The field of plasma wakefield acceleration is picking up speed. This method, which was first proposed in 1979 [1], creates a collective motion of plasma particles, generating an accelerating field in its wake. The amplitude of this accelerating field is not limited, as it is in conventional acceleration techniques that use radio frequency pulses. The implication is that wakefield acceleration has the potential to work over much smaller lengths, which would allow a reduction in the size (and cost) of accelerator facilities. There exist different methods for generating wakefields, and now researchers are reporting significant progress for two of these techniques. One method using laser-driven wakefields has generated 8-GeV electrons, a new energy record that doubles the previous record [2]. A different approach, with proton beams as drivers, is not far behind, with recent experiments demonstrating its ability to accelerate electrons up to 2 GeV [35]. These are both key achievements, but the goal of having wakefield accelerators will have to wait until researchers gain more control over the output beams.

What is a plasma wakefield? A helpful analogy is a capacitor, where two oppositely charged parallel plates generate an electric field that can accelerate particles from one plate to the other. In a plasma, a similar field can arise when a “driver,” such as a laser pulse, separates negatively charged electrons from positively charged ions.
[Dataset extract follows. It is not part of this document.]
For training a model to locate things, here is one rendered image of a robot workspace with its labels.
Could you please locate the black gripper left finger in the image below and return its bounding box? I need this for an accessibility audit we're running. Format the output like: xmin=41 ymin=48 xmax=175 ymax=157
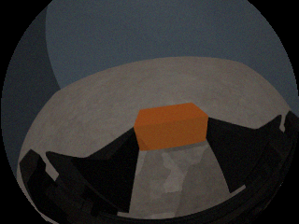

This charge separation can remain a stable configuration—the so-called wakefield—if the effective size of the driver is less than the plasma wavelength, which characterizes the length for a coherent response to a charge displacement. Inside the wakefield, the electric field—expressed as a voltage gradient—can reach 1 TV/m. By comparison, conventional accelerators can only reach gradients of 100 MV/m before they run the risk of being damaged by electrical discharge.

If plasma wakefields can have gradients of 1 TV/m, one might imagine that a “table-top version of CERN” is possible. However, there’s a problem. Wakefields are typically driven by a laser pulse, whose speed is significantly reduced inside a plasma. At some point, the electrons will get ahead of the accelerating part of the wakefield, like surfers who outrun the waves they are riding on. There are basically two ways out of this so-called dephasing issue: either one stages several laser-driven plasma accelerator units in succession, or one selects a different driver—a high-energy proton bunch that moves through the plasma at near the speed of light.

If one chooses to go with the laser-driven strategy, each stage needs to give an energy boost of about 10 GeV [6]. In 2004, researchers obtained the first laser-plasma accelerated electrons with a “nonthermal” energy spectrum peaking at around 100 MeV [7]. Two years later, the peak energy reached 1 GeV [8]. Now, Anthony Gonsalves from Lawrence Berkeley National Laboratory, California, and colleagues have managed to accelerate electrons to 8 GeV with lasers [2], which makes this an important milestone in reaching the needed 10-GeV energy per stage.

So, why did it take more than 10 years to go from 1 GeV to 8 GeV? One reason is the complexity of these experiments. The first-generation laser-plasma experiments operated with just one laser, which both created the plasma (through gas ionization) and generated the wakefield. The next generation relegated the ionization step to a discharge capillary, which is a gas container that is typically made out of glass, with an inner diameter smaller than that of a human hair. When a strong voltage is applied to the capillary, the discharge ionizes the gas, creating a plasma whose density is lowest along the tube axis, as the walls are cooling faster than the center (Fig. 1, top). This transverse density gradient helps guide the laser pulse over sufficiently long acceleration lengths of around 10 cm. Gonsalves et al. have improved on this design by using a second laser system in addition to the discharge capillary. This second laser acts as a “laser heater,” increasing the transverse plasma density gradient even further—a prerequisite for reaching the 8-GeV level.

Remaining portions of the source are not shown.